[Records drawn from a dataset]
---------------
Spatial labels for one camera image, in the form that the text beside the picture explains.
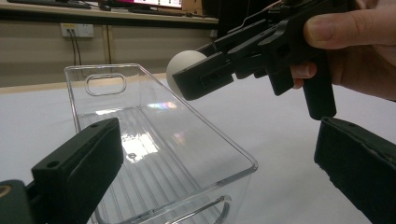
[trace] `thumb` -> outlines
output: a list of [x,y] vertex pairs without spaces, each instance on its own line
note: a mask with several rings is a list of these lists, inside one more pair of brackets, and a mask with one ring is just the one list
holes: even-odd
---------------
Problem details:
Copy the records above exactly, from the first line through the line containing "output: a list", and leave out the pictures.

Answer below:
Spatial labels for one camera image, in the form that the text beside the picture explains.
[trace] `thumb` -> outlines
output: a list of [x,y] vertex pairs without spaces, each instance on its own line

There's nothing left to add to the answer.